Next, we applied apremilast in the neonatal passive-transfer mouse model in vivo. Because a dose of 1 µM resembles plasma concentration at a common oral administration of 2 × 30 mg/day, this concentration was used for the in vivo murine mouse model (

Neonatal mice were injected subcutaneously with vehicle or apremilast and subsequently received an additional injection with either C-IgG or PV2-IgG 2 h later. After 10 h animals were sacrificed and a defined mechanical stress was applied. C-IgG-treated samples revealed an intact epidermis whereas PV-IgG induced macroscopic blisters (Fig. 1H, upper panel) with a typical suprabasal cleft formation in a HE staining (Fig. 1H, lower panel). Importantly, apremilast at 1 µM was sufficient to ameliorate PV-IgG-induced acantholysis (Fig. 1H, I).

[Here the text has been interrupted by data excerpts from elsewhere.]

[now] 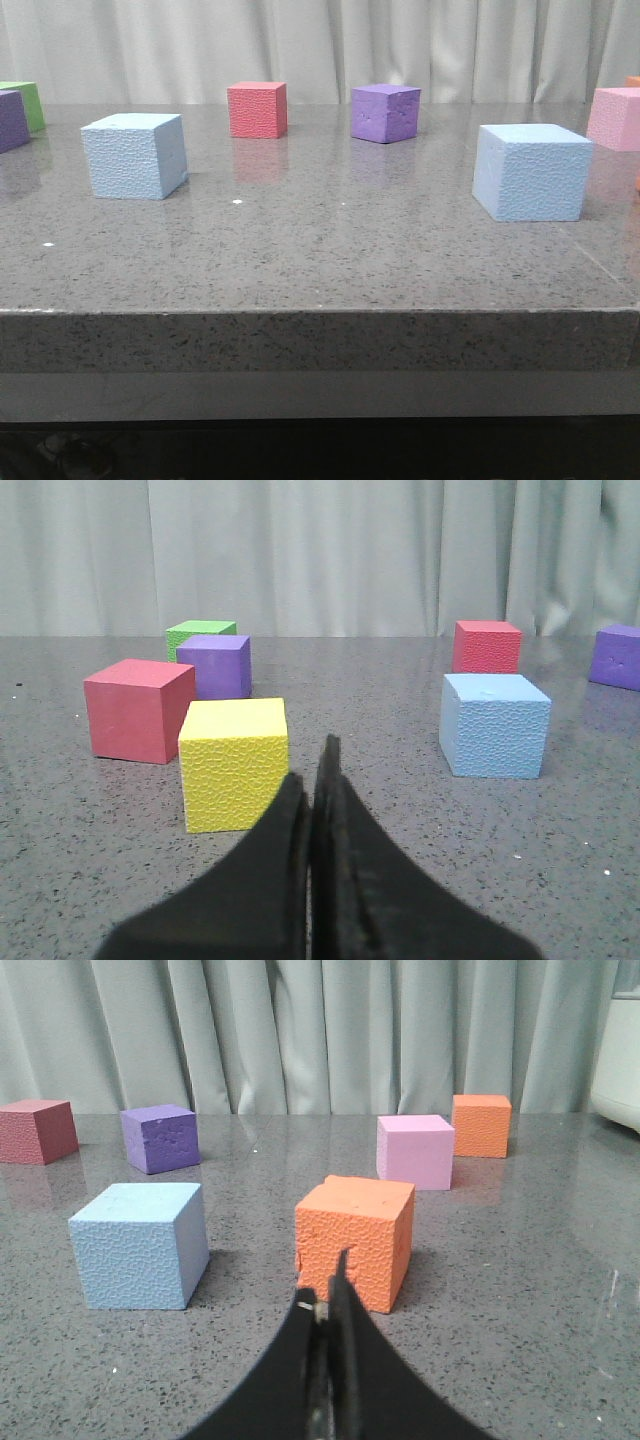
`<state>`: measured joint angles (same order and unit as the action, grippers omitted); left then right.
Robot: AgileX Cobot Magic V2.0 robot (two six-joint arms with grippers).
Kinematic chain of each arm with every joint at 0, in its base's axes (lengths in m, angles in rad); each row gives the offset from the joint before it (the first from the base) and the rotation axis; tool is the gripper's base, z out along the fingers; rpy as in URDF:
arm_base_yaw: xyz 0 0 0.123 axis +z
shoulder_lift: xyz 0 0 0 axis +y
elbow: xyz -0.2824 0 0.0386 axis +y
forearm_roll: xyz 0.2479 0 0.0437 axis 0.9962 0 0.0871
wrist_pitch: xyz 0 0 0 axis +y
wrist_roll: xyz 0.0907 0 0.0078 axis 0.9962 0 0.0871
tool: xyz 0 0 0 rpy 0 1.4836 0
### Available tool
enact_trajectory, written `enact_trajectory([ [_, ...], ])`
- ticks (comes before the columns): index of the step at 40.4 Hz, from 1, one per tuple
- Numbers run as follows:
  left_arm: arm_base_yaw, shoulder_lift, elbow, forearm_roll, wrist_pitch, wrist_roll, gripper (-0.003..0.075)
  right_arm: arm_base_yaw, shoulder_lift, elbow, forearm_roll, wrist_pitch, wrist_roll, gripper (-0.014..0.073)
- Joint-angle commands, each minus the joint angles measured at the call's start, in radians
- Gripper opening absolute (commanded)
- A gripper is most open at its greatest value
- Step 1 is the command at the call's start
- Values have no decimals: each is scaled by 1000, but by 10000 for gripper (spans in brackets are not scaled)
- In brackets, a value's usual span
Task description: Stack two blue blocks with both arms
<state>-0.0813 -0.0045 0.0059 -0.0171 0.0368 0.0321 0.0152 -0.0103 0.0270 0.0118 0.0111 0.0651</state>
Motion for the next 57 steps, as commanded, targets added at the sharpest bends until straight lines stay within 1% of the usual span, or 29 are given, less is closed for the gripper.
enact_trajectory([
  [1,0,-24,37,-2,-85,-12,-18,-6,-19,-1,-12,-87,-2,-69],
  [30,0,-24,37,-2,-87,-12,-18,-6,-19,-1,-12,-89,-2,-69],
  [36,0,-24,37,-2,-120,-12,-18,-6,-19,-3,-12,-113,-2,-69],
  [40,0,-24,16,-25,-180,-12,-18,-6,-19,-40,-12,-84,-2,-69],
  [44,0,-19,-95,-48,-80,-12,-18,-6,-19,-144,-12,-11,-2,-69],
  [49,0,9,-255,-48,53,-12,-18,-6,2,-293,-12,147,-2,-69],
  [53,0,68,-405,-48,186,-12,-18,-6,64,-427,-12,269,-3,-69],
  [57,0,142,-521,-48,302,-12,-18,-6,149,-536,-12,371,-3,-69],
])
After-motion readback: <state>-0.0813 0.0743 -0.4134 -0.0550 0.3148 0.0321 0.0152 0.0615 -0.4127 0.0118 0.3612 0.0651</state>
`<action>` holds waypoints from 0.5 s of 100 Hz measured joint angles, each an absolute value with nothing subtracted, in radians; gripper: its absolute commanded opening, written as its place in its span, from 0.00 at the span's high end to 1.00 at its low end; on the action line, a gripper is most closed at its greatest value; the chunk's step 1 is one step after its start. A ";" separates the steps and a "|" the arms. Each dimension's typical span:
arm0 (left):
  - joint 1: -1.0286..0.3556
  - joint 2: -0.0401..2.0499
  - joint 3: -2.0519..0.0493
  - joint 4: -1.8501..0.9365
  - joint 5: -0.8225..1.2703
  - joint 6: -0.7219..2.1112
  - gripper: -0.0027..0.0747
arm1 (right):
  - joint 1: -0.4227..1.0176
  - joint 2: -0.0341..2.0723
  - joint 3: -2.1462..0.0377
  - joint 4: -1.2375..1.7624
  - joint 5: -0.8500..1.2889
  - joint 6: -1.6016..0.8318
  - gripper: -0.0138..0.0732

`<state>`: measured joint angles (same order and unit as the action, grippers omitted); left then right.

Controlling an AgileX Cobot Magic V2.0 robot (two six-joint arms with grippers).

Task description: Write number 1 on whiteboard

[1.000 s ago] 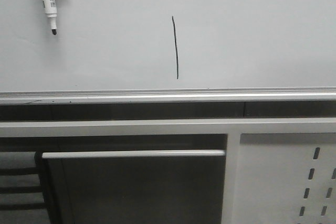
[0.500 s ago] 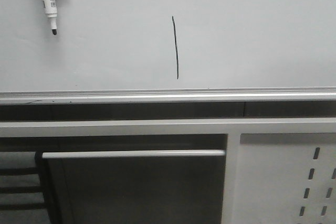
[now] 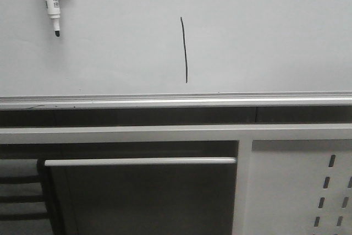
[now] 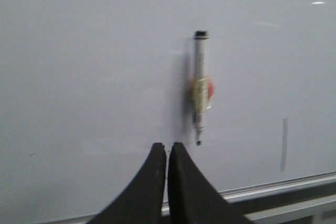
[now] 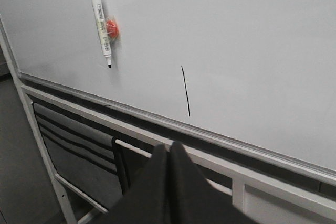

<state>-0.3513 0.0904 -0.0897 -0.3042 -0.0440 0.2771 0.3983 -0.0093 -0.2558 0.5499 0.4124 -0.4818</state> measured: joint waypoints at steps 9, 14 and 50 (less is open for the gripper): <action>-0.252 0.057 -0.046 -0.175 -0.044 0.157 0.99 | 0.398 -0.009 -0.256 0.550 0.412 -0.482 0.90; -0.211 0.026 -0.023 -0.137 -0.039 0.122 0.99 | 0.398 -0.009 -0.256 0.550 0.412 -0.482 0.90; -0.074 -0.003 0.004 -0.059 0.048 0.035 0.99 | 0.398 -0.009 -0.256 0.550 0.410 -0.482 0.90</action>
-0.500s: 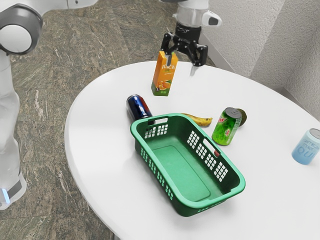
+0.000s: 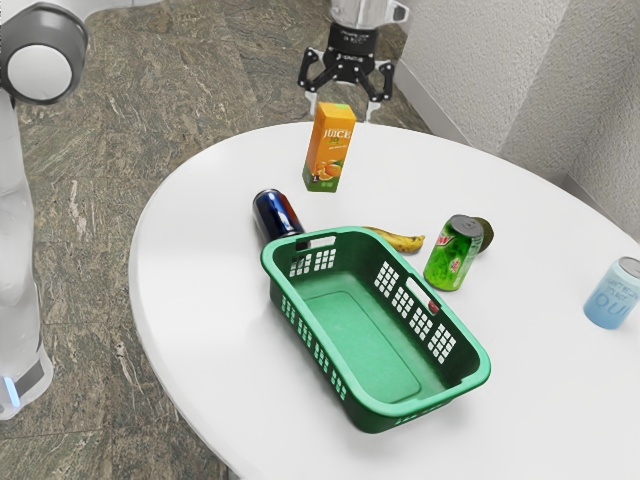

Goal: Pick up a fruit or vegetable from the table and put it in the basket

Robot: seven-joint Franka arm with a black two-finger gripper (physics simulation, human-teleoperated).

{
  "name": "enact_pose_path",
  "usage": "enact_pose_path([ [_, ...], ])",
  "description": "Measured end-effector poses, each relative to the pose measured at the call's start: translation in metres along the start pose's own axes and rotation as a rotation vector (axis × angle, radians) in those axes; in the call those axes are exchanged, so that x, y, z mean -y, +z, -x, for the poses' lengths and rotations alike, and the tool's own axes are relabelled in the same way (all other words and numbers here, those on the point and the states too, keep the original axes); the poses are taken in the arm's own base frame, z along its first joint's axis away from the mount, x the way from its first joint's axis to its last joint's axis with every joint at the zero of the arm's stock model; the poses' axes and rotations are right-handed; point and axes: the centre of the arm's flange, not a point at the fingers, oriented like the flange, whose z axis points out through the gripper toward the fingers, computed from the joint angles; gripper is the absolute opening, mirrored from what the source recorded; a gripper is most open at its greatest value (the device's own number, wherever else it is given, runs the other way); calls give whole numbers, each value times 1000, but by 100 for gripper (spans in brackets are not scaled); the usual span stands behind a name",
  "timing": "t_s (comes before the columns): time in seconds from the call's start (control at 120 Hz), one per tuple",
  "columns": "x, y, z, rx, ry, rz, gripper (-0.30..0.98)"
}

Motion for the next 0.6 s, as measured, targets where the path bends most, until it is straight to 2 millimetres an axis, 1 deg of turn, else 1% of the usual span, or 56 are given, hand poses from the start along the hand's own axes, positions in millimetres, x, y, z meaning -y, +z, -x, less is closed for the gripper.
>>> enact_pose_path([
  [0.033, 0, 0, -5, -20, 36, -11, 69],
  [0.083, -7, 12, -15, -33, 95, -43, 69],
  [0.133, -26, 26, -30, -43, 160, -70, 69],
  [0.158, -38, 34, -32, -46, 205, -81, 69],
  [0.183, -53, 45, -26, -43, 263, -95, 69],
  [0.225, -74, 62, -7, -37, 368, -117, 69],
  [0.258, -84, 72, 6, -34, 441, -128, 69],
  [0.283, -89, 79, 12, -29, 487, -136, 69],
  [0.342, -89, 98, 16, -13, 569, -157, 69],
  [0.417, -91, 113, 11, -12, 660, -157, 69],
  [0.5, -94, 117, 4, -26, 751, -141, 69],
  [0.6, -90, 117, -21, -40, 818, -130, 69],
])
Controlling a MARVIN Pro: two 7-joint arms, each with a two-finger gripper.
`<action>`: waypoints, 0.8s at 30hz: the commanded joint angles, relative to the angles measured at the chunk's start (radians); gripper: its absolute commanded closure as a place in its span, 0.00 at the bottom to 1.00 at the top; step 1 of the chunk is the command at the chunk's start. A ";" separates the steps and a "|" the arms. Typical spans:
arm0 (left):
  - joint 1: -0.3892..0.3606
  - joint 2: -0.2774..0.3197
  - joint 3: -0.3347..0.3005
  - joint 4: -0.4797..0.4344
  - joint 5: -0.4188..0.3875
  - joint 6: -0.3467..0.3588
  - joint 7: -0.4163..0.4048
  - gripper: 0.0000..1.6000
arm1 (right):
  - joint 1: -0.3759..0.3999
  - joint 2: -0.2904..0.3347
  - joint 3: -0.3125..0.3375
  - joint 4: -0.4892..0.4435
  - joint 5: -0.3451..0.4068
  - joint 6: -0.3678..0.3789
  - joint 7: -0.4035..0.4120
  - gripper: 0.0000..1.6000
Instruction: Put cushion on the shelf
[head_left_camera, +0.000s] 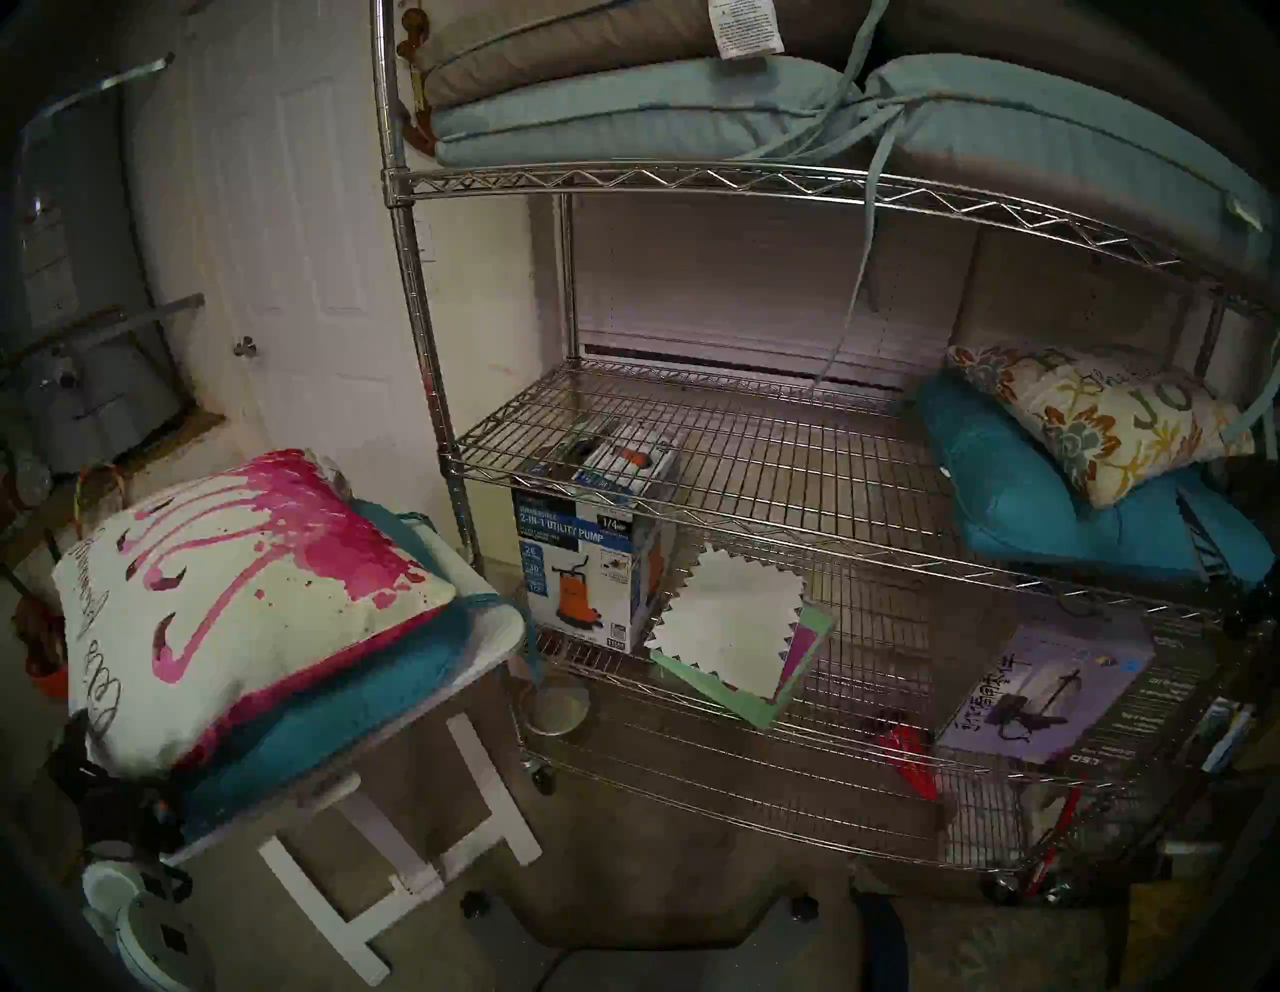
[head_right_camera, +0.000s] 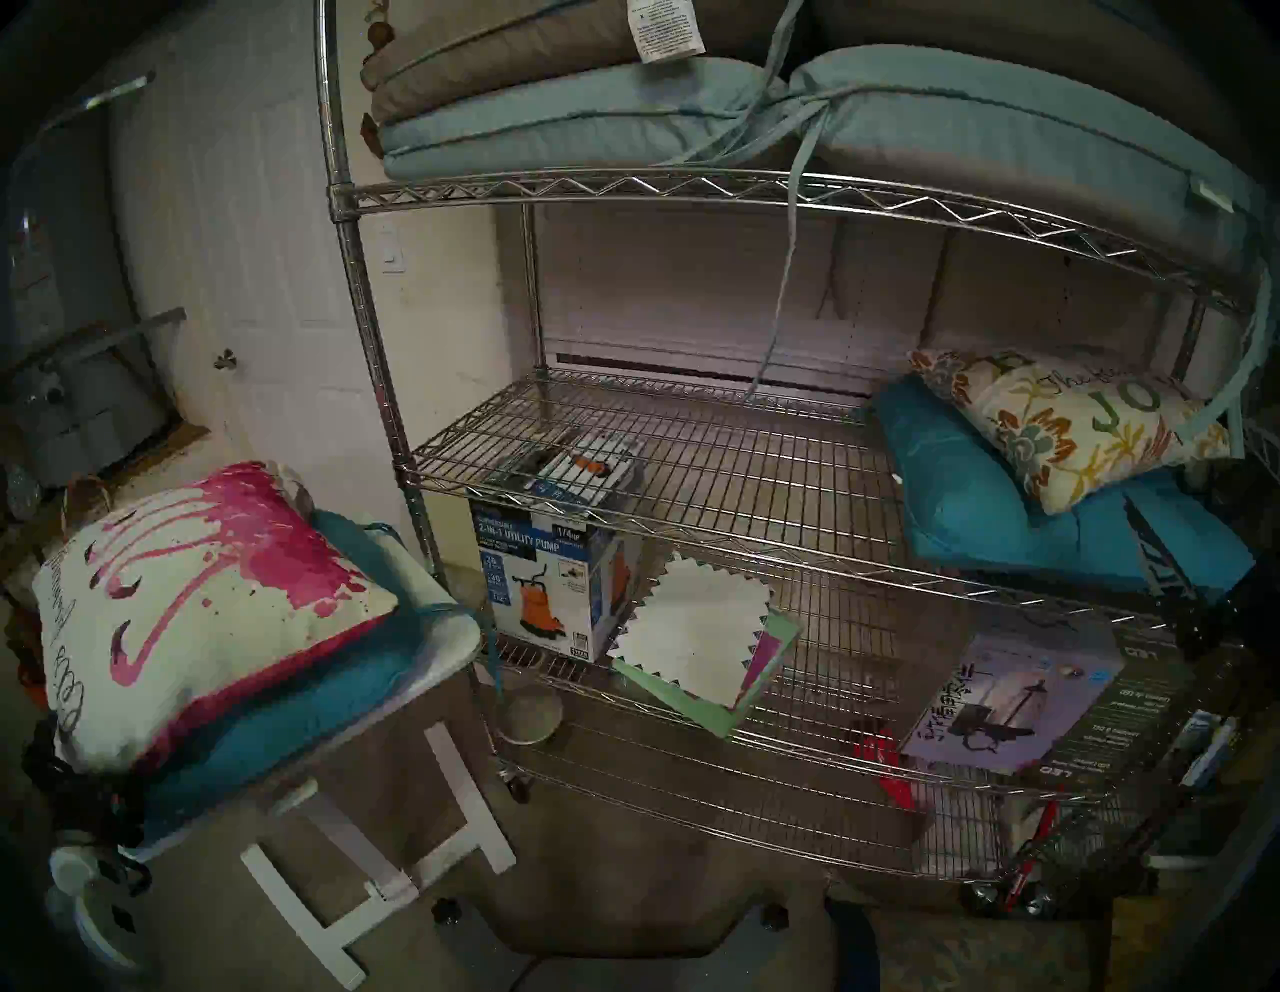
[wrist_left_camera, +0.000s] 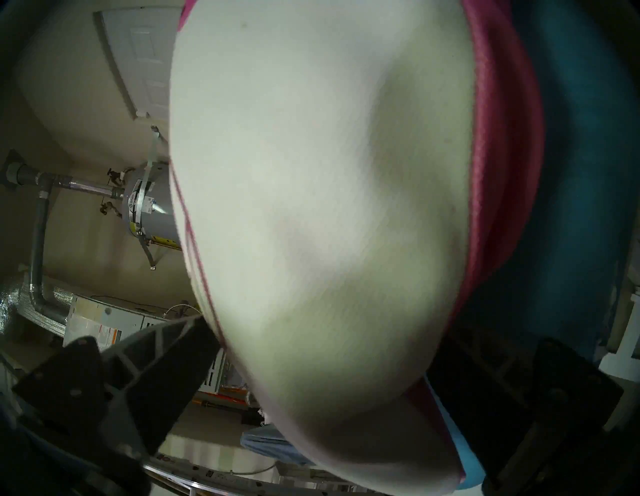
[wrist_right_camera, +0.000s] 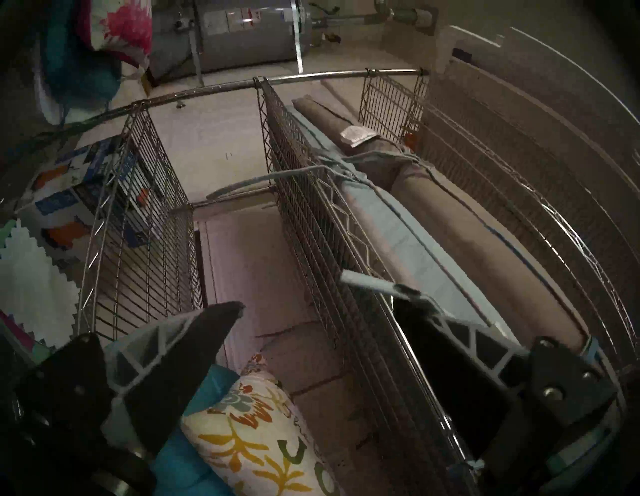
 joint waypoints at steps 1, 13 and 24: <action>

Apremilast abrogates PV-IgG induced loss of cell adhesion and keratin alterations in vitro

To demonstrate the effect of apremilast on keratinocyte adhesion at concentrations used above, we performed a dose kinetic in a dispase-based keratinocyte dissociation assay. Apremilast at a dose between 1 and 100 µM significantly rescued intercellular adhesion in HaCaTs treated with AK23, a pathogenic anti-Dsg3 antibody derived from a pemphigus mouse model and PV2-IgG49 (Fig. 2A, S2A, B). Similarly, apremilast rescued PV1-IgG- and PV2-IgG-induced loss of intercellular adhesion in HaCaT cells and in primary human keratinocytes (NHEK) (Fig. 2B–D, S2C–E).

Fig. 2: Apremilast ameliorates PV-IgG-induced loss of intercellular adhesion and keratin filament alterations.
figure 2

AD Dispase-based keratinocyte dissociation assay of human keratinocytes. 1 h pre-incubation of apremilast attenuated anti-Dsg3 antibody (AK23) in a dose-dependent fashion (A, n = 5). 100 µM apremilast also ameliorated PV1-IgG- (B, n = 4) and PV2-IgG- (C, n = 5) induced loss of cell cohesion in HaCaT cells. D Primary keratinocytes (NHEK) show same results with PV2-IgG. (n = 8). E Immunostaining of Dsg3 and keratin filaments (panCK) in HaCaTs. Apremilast (100 µM) ameliorated PV1-induced keratin retraction but not Dsg3 depletion and fragmentation of staining. Scale bar = 10 µm. Zoom in areas marked with white rectangles. Scale bar (zoom) = 2.5 µm. Representative of n = 4. F, G Quantification of cytokeratin fluorescence intensity in small areas perpendicular to the respective cell border. F Average of keratin fluorescence intensity measured along 10 µm spanning a cell border under respective conditions. G Apremilast improved PV1-IgG-induced increase in distance of fluorescence peaks as a measure for retraction of the keratin cytoskeleton (n = 4). H Calculation of Pearson’s correlation coefficient. Apremilast ameliorated PV1-IgG induced loss of co-localization between keratin filaments and Dsg3 (n = 4). Columns indicate mean value ± SEM, *P < 0.05 (exact values are depicted in the figure). One-way ANOVA with Bonferroni correction. Source data are provided as a Source Data file.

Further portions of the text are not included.